After the debtor filed his chapter 7 bankruptcy petition, Stewart Title filed a non-dischargeability action under 11 U.S.C. §§ 523(a)(2)(A) and 523(a)(6) and moved for summary judgement. “To prevail on a § 523(a)(2)(A) claim on the grounds of false pretenses or false representation, a creditor must prove that: 1) the debtor made the representations; 2) that at the time he knew they were false; 3) that he made them with the intention and purpose of deceiving the creditor; 4) that the creditor relied on such representations; and 5) that the creditor sustained the alleged loss and damage as the proximate result of the misrepresentations being made.” In re Park, 2021 Bankr. LEXIS 3539, at *9. As for the Section 523(a)(6) claim, that section “excepts from discharge debts arising from a debtor’s ‘willful and malicious’ injury to another person or to the property of another.” Id. at *10.
The Bankruptcy Court found that the prior default judgement was excepted from the debtor’s discharge pursuant to both Sections 523(a)(2)(A) and 523(a)(6) as the issues were precluded from being litigated. California preclusion law requires that: (1) the issue sought to be precluded is identical to the issue decided in a former proceeding; (2) the issue was actually litigated in the former proceeding; (3) the issue was decided in the former proceeding; (4) the decision in the former proceeding was final and on the merits; and (5) the party against whom preclusion is sought was the same as the party to the former proceeding.
The Bankruptcy Court held that each of the elements necessary to constitute issue preclusion were present in the instant case. The Bankruptcy Court found that the underlying fraud claim in the default judgement was composed of the same issues provided for in Section 523(a)(2)(A) and Section 523(a)(6). The Bankruptcy Court also found that these issues were actually litigated and necessarily decided by the default judgement as the debtor had actual knowledge of the litigation and had sufficient notice. Finally, the Bankruptcy Court found that the default judgement was final and on its merits and that the same parties were clearly involved. The Bankruptcy Court held that public policy supported preclusion, as “the avoidance of an unnecessary trial promotes the public policy against vexatious litigation”. The Bankruptcy Court thus granted the motion for summary judgement in favor of Stewart Title.
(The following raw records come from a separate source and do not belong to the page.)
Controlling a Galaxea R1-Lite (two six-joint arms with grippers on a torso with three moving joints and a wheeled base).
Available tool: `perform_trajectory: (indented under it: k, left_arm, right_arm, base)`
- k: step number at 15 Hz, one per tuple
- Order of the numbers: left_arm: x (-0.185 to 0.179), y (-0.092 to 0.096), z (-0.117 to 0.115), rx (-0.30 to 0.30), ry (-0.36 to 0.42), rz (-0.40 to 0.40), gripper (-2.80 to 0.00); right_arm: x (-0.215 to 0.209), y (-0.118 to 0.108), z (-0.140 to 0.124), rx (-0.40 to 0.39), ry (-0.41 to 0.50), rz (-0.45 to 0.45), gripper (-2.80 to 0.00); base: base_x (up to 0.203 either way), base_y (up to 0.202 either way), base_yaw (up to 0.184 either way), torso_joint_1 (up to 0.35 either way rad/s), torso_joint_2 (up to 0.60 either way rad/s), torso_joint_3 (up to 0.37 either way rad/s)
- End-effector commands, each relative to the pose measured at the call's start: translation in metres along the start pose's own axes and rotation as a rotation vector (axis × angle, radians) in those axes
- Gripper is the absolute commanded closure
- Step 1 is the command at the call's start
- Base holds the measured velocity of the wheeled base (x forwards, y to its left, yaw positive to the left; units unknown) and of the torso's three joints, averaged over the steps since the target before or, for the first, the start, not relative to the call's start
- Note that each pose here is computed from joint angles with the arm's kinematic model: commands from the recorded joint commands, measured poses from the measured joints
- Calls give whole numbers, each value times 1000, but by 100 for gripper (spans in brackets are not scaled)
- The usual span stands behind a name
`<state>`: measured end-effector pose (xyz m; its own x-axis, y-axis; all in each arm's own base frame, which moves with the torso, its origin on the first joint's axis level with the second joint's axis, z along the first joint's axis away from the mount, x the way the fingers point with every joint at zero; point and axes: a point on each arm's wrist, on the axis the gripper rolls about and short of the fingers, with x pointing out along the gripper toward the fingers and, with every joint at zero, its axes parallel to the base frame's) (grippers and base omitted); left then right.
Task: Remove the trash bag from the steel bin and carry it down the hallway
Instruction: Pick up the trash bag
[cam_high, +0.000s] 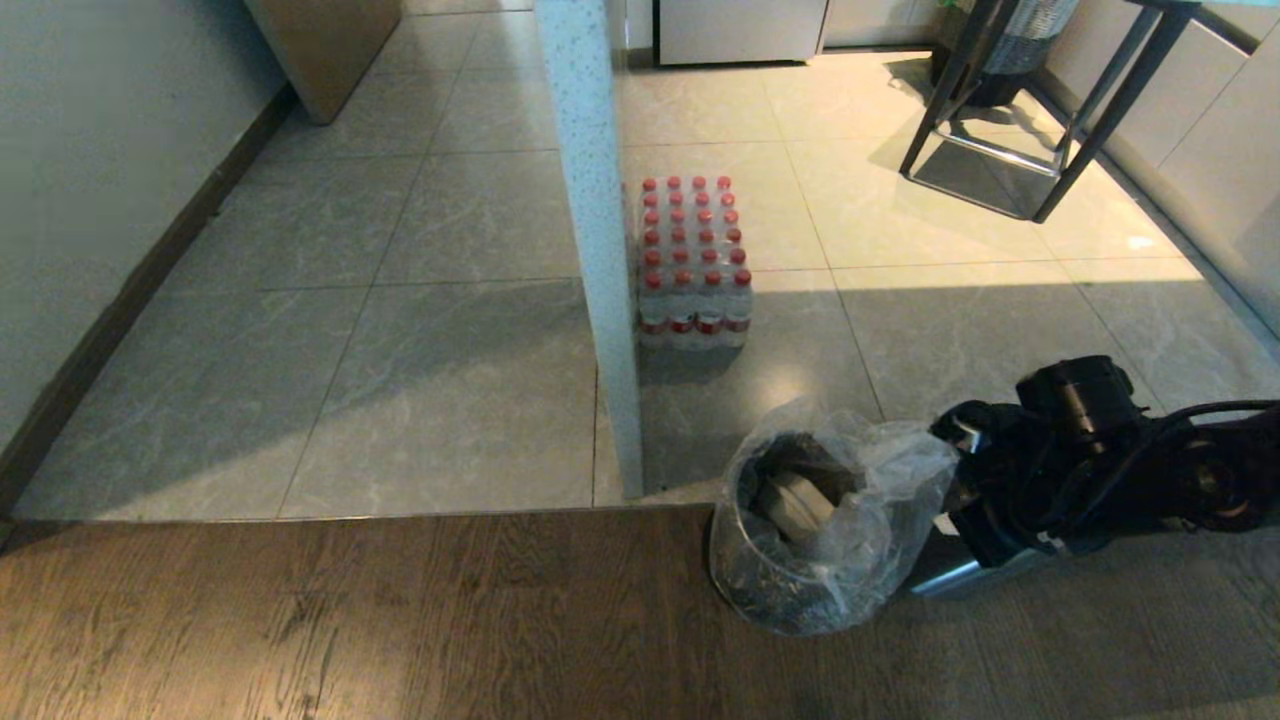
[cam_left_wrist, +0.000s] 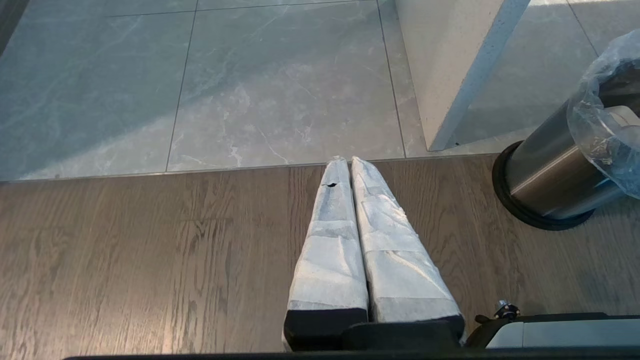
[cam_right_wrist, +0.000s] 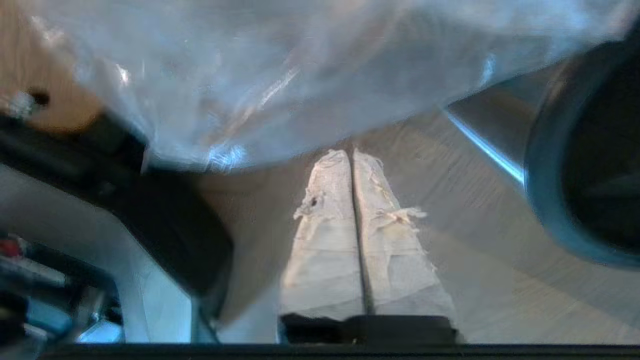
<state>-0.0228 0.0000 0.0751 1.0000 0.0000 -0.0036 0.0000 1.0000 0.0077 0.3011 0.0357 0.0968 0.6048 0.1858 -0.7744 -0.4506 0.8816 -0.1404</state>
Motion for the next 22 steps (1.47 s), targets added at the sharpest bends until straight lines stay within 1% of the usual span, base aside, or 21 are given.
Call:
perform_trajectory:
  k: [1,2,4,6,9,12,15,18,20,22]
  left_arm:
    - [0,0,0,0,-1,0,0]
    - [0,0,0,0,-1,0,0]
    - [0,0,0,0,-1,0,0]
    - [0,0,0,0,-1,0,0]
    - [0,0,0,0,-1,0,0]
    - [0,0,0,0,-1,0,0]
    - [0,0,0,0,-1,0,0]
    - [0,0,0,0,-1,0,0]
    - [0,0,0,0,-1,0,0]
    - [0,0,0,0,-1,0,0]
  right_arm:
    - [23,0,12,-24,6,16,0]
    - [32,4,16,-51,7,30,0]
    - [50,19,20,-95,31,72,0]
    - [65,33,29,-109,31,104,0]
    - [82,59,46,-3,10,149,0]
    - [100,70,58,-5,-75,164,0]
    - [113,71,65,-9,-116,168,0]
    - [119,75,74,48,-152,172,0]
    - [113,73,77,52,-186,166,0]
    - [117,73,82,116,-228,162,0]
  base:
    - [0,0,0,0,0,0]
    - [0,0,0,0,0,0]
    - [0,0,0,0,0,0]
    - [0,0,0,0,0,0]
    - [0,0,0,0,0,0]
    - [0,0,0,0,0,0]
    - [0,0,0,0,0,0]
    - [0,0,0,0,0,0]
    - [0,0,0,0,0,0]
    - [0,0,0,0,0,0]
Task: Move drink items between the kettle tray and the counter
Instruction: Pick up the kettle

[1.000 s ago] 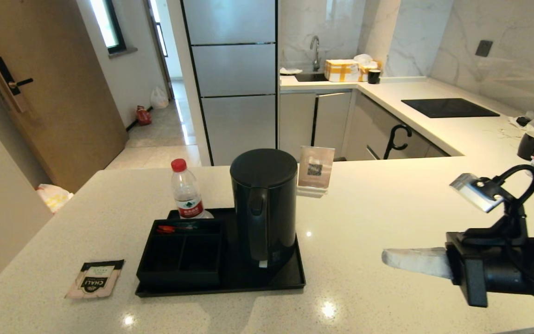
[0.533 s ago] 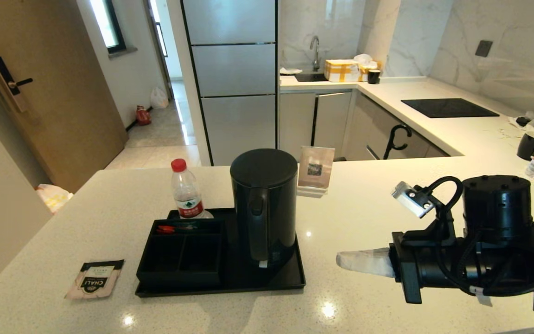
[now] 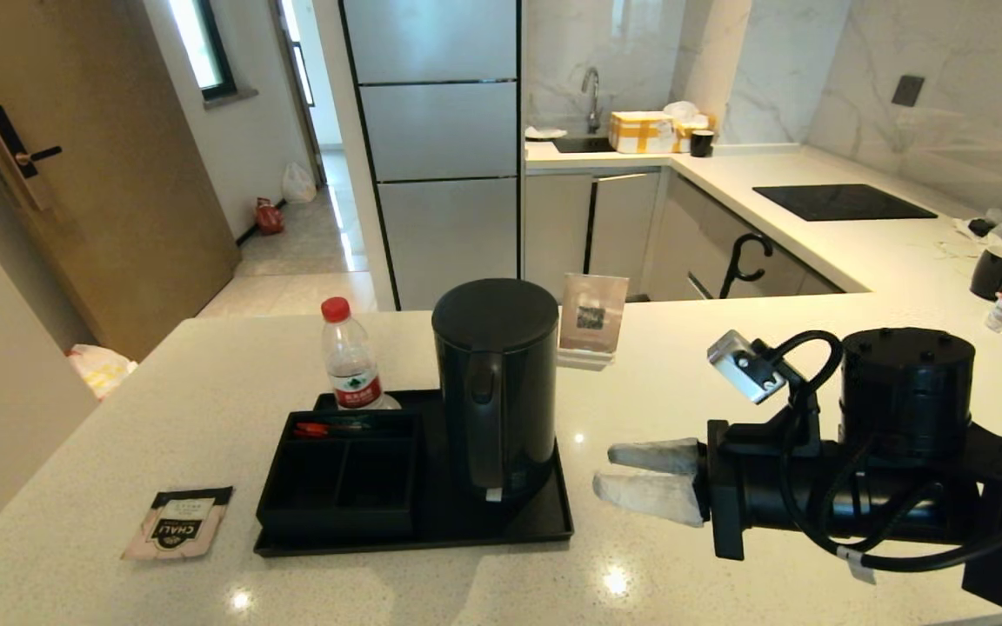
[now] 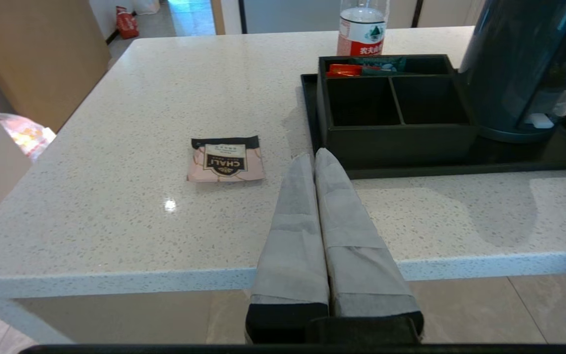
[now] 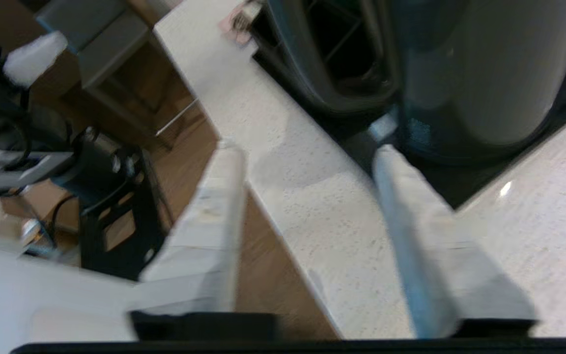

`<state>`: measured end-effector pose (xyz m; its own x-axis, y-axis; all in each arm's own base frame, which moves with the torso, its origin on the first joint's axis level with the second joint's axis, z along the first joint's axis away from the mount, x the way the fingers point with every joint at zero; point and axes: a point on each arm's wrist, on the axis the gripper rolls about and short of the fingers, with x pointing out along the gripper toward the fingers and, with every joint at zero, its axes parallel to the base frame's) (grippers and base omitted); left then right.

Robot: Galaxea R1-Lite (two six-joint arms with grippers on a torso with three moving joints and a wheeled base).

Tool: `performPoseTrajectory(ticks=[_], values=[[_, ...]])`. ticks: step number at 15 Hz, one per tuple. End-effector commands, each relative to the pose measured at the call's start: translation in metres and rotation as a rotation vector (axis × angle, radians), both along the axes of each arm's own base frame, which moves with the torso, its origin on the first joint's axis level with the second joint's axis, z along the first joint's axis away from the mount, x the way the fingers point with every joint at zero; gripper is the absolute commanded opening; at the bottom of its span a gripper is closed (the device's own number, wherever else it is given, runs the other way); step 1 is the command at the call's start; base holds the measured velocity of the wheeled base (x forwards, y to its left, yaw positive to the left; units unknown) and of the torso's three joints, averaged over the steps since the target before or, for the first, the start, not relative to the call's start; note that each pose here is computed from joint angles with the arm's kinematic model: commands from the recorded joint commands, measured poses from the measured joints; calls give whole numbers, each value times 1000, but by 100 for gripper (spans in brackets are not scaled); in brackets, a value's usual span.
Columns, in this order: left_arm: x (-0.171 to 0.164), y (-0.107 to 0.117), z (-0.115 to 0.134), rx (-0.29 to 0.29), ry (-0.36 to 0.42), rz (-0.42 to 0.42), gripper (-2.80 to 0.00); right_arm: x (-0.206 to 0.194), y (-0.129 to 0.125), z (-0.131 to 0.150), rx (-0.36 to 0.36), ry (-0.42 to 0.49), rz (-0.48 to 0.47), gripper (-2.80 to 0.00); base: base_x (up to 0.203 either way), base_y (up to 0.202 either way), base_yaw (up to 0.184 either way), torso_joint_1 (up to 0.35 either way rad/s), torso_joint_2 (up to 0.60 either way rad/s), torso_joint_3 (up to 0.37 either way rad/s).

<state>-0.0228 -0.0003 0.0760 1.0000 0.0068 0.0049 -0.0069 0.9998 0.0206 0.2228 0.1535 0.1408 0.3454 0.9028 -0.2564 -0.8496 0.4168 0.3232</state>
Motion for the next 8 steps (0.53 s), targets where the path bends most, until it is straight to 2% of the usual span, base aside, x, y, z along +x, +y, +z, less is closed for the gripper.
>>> performPoseTrajectory(ticks=[1,3,5,8], values=[[0,0,0,1,-1,1,-280,5,15,-2,4,-14,21,0,0,0,0,0,0,0],[0,0,0,1,-1,1,-280,5,16,-2,5,-15,23,0,0,0,0,0,0,0],[0,0,0,1,-1,-1,-280,9,32,-5,7,-32,63,0,0,0,0,0,0,0],[0,0,0,1,-1,-1,-280,9,32,-4,8,-35,64,0,0,0,0,0,0,0]])
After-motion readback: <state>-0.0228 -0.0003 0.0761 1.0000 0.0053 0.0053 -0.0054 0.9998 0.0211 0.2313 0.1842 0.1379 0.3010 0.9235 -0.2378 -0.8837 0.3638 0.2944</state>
California law disfavors unnecessary litigation in favor of “preserving the integrity… [of] judgements that have been obtained after both parties were afforded the opportunity to litigate the matter”. Therefore, a debtor may be precluded from contesting the nondischargeability of indebtedness arising from a prior state court judgement. According to Park, this same rule may apply in cases of default judgement.